Vindo de uma pequena cidade costeira na costa do Adriático, na região de Abruzzo, Cicioni cresceu com uma mãe que administrava uma lavanderia e fazia pequenos consertos de costura. Com o ofício na família – suas três irmãs são costureiras – ele foi trabalhar por uma alta moda ateliê que posteriormente foi adquirido pela Gucci.
No outono de 1997, um homem local que trabalhava para o Vaticano perguntou-lhe se estaria interessado em ser entrevistado para substituir o alfaiate-chefe do Vaticano, que estava se aposentando.
“Quando cheguei aqui, eles ainda usavam máquinas de costura antigas com pedal”, disse Cicioni. “Agradeci pela oportunidade, mas disse que trabalhava em uma área diferente e que não poderia fazer meu trabalho com essas antiguidades.”
Um mês e meio depois, ele recebeu um telefonema do Vaticano perguntando que equipamento precisava para realizar o trabalho. Ele lhes enviou uma lista por fax e meia hora depois eles telefonaram para lhe oferecer o emprego, sem necessidade de julgamento.
“Ainda não sei por que fui escolhido”, disse o católico devoto. “Só posso pensar que era um poder superior em jogo.”
A esposa de Cicioni, Lucia Marcellosi, juntou-se a ele no ateliê assim que se casaram, alguns anos depois de ele ter começado no Vaticano. Ela trabalha ao lado de Cicioni hoje, cortando e costurando novos uniformes para os novos recrutas da Guarda Suíça que chegarão no ano novo.
Uniformes do mercado negro
O Vaticano guarda zelosamente os uniformes, proibindo a sua revenda e permitindo que os guardas suíços os guardem apenas após cinco anos de serviço. Mesmo assim, os guardas são obrigados a assinar um contrato prometendo que, após a morte, serão enterrados com o uniforme ou o legarão a uma associação suíça de ex-guardas suíços.

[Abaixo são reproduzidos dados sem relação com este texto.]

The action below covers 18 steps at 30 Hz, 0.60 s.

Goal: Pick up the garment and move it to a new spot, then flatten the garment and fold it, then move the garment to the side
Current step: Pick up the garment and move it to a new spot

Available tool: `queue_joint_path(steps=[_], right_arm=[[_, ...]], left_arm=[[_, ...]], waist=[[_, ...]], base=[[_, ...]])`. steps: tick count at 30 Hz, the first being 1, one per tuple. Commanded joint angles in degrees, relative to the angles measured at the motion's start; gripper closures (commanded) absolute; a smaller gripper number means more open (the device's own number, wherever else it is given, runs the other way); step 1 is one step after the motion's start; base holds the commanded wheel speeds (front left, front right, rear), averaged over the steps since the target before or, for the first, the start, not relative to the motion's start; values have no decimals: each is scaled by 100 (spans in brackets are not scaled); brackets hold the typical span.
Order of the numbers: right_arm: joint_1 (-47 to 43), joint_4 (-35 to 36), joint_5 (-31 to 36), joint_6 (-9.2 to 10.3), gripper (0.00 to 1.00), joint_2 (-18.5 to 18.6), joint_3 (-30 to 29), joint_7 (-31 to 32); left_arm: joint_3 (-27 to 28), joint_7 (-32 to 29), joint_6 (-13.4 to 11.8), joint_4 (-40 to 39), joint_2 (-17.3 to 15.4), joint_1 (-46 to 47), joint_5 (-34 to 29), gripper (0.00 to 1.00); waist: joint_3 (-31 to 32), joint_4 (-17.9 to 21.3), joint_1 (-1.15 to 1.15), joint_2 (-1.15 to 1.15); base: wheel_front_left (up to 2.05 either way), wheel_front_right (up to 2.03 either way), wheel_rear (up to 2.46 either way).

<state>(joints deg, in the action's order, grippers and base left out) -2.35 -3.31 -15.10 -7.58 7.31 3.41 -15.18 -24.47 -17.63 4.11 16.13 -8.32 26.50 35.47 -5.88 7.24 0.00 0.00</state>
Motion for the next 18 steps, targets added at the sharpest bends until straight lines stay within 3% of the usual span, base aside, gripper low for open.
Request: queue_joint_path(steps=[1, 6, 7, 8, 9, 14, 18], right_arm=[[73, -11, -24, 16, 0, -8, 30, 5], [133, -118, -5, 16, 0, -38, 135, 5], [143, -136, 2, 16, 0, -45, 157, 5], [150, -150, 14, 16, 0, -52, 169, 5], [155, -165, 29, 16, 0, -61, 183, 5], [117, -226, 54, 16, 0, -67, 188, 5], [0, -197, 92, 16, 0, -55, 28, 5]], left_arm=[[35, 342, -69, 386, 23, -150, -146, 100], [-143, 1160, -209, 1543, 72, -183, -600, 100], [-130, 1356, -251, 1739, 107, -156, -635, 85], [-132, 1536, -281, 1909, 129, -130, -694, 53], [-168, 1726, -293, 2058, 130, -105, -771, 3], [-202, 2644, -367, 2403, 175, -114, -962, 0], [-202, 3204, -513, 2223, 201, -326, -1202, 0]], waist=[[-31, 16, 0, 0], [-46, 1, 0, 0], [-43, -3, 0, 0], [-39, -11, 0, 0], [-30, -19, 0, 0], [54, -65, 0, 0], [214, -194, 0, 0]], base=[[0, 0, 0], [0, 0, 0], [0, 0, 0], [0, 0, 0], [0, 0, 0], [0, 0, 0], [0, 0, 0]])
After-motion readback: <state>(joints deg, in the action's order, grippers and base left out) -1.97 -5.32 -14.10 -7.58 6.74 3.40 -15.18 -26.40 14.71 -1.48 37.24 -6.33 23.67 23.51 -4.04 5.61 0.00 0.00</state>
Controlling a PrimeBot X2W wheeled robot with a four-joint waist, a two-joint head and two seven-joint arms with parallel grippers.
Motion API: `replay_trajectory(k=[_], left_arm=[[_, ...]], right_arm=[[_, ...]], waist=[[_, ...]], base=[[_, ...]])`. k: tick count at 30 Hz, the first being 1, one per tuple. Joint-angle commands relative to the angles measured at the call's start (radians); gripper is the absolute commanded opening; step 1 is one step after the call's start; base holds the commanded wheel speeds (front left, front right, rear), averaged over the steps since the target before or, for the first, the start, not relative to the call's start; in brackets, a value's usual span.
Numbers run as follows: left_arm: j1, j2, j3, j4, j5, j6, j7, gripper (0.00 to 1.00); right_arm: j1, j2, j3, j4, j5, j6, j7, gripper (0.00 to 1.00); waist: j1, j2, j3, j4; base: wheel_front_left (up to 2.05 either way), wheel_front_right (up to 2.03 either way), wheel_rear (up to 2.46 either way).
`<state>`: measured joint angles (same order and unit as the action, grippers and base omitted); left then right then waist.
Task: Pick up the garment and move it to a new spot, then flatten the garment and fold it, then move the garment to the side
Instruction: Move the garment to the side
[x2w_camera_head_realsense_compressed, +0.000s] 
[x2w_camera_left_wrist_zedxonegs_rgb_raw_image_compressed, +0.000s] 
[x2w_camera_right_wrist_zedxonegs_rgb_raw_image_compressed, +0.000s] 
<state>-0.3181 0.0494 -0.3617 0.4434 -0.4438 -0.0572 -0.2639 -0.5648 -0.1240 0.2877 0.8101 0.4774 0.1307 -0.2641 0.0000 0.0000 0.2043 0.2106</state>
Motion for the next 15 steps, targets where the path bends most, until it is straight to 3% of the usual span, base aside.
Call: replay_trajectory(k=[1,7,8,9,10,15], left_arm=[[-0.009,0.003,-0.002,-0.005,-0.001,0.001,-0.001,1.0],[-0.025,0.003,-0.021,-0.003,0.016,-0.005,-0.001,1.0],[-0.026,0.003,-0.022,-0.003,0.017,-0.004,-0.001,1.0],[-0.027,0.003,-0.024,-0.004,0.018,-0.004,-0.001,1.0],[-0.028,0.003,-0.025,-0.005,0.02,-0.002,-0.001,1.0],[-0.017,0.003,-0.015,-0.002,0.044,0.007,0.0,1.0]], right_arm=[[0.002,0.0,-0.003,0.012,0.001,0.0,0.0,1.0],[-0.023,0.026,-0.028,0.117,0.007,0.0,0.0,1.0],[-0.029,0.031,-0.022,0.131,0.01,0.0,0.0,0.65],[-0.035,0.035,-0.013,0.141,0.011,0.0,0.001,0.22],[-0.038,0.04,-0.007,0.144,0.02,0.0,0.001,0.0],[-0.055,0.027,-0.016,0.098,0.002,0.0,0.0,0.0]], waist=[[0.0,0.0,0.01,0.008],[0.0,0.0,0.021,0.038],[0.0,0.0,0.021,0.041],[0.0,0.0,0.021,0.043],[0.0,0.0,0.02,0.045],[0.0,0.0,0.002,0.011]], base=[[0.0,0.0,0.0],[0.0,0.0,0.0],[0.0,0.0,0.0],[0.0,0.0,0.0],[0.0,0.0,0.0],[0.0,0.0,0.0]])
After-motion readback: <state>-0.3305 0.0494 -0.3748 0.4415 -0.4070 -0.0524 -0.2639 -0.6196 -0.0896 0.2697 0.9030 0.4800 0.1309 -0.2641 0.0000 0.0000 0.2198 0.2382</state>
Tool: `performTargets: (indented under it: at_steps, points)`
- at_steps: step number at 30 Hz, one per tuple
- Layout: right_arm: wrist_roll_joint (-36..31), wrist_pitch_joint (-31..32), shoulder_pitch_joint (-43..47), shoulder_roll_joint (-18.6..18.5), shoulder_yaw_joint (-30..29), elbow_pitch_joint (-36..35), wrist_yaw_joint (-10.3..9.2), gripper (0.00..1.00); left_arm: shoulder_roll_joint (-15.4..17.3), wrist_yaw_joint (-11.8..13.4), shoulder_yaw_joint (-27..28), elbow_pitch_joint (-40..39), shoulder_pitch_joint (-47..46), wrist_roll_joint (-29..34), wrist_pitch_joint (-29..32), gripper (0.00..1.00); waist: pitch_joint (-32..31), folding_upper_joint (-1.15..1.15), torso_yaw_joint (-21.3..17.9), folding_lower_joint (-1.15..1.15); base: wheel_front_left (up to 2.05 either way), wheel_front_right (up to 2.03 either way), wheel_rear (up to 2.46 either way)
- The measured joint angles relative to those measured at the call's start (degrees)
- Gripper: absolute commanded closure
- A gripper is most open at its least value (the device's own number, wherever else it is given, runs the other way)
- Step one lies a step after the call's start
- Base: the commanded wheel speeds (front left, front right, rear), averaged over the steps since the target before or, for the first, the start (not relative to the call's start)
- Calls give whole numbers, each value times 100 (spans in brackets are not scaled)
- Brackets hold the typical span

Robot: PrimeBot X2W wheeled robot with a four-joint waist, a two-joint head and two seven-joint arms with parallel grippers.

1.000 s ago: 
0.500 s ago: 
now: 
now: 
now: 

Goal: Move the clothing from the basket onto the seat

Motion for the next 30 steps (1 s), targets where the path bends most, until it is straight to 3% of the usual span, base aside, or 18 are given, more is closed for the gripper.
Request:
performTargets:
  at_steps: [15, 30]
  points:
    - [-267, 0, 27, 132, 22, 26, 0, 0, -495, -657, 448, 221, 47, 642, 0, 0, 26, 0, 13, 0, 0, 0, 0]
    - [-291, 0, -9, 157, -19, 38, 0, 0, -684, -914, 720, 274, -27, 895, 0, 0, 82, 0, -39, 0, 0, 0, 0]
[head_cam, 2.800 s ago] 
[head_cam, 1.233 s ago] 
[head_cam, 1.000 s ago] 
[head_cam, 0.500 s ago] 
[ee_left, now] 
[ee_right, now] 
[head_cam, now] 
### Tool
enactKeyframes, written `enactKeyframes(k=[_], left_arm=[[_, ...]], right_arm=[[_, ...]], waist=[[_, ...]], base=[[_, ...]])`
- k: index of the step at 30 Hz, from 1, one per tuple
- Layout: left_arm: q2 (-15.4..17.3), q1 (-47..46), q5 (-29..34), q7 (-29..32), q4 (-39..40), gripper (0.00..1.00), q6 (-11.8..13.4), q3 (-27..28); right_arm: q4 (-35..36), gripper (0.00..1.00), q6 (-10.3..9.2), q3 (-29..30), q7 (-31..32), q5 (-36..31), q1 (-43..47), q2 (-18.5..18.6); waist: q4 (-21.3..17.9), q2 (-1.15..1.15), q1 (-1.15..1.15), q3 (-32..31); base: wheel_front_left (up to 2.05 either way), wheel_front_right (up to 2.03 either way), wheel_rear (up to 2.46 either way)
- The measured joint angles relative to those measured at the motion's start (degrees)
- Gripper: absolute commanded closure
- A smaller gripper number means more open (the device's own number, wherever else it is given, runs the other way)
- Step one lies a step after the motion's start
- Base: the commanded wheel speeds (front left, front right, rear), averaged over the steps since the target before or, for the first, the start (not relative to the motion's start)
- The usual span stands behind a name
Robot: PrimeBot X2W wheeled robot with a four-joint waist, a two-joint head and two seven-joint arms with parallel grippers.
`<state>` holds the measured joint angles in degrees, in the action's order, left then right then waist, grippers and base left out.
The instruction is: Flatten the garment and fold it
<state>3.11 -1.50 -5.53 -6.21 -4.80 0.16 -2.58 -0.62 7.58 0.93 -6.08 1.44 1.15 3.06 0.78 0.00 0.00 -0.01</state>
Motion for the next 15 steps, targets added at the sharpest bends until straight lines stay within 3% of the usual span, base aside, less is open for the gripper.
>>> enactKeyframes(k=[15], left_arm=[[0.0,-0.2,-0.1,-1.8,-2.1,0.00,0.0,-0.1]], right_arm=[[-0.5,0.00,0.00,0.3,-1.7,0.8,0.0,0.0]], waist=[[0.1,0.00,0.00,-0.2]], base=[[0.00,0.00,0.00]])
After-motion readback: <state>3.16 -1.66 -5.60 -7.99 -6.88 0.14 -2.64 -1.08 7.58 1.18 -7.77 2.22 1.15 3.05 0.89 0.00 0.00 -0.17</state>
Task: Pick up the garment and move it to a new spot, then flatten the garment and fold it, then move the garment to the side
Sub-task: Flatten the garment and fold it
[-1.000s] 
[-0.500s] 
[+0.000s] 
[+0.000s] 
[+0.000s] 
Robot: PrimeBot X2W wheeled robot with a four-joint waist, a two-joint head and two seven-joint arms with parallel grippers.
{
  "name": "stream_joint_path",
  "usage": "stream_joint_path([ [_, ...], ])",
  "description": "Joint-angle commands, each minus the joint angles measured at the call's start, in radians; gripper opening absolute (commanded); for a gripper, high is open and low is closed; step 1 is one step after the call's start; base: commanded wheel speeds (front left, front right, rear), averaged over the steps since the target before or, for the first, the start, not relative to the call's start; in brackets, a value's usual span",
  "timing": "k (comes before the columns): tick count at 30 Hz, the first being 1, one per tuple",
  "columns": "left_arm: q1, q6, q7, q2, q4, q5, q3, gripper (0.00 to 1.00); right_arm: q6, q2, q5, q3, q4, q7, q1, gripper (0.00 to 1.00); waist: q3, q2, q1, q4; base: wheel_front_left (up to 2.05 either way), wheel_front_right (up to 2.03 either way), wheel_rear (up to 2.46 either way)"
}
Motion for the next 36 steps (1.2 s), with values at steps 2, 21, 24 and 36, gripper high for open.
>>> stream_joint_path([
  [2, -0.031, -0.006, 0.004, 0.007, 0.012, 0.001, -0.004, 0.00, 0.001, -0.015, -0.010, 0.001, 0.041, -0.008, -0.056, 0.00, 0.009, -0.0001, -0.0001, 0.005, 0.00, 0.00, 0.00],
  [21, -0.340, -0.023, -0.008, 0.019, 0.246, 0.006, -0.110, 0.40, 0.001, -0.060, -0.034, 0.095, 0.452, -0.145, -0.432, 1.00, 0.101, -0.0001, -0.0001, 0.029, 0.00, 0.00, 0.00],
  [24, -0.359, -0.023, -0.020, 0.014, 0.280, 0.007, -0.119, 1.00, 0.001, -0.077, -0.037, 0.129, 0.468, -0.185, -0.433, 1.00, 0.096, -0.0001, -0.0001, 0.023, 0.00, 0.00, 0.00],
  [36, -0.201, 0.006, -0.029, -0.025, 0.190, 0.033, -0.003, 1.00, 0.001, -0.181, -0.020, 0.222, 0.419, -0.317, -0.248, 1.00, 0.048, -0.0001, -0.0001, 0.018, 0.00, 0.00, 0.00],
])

“Eles descobriram filhos ou netos de guardas suíços tentando vender os uniformes no Ebay”, disse Cicioni. “Então o Vaticano comprou os uniformes de volta e implementou a regra”.
Uniformes velhos que não podem ser reciclados são cortados em pequenos pedaços, muitas vezes como uma tarefa atribuída aos Guardas Suíços como punição por atrasos no cumprimento do dever.
Cicioni diz acreditar que o uniforme da Guarda Suíça perdurará no futuro, mas teme que o tipo de paciência necessária para treinar e nutrir jovens talentos na alfaiataria de alto nível seja, em grande parte, coisa do passado.
“Quando trazemos uma nova pessoa, pode levar anos para entender se ela tem o que é preciso”, disse ele. “E se não o fizerem, será um custo enorme em termos de perda de tempo e energia. Mas é preciso correr o risco se quiser que esta nave sobreviva.”
Seu verdadeiro sonho, diz ele, é abrir uma escola de alfaiataria, transmitindo às gerações futuras as habilidades, os segredos e a satisfação que moldaram a sua vida e a de sua família.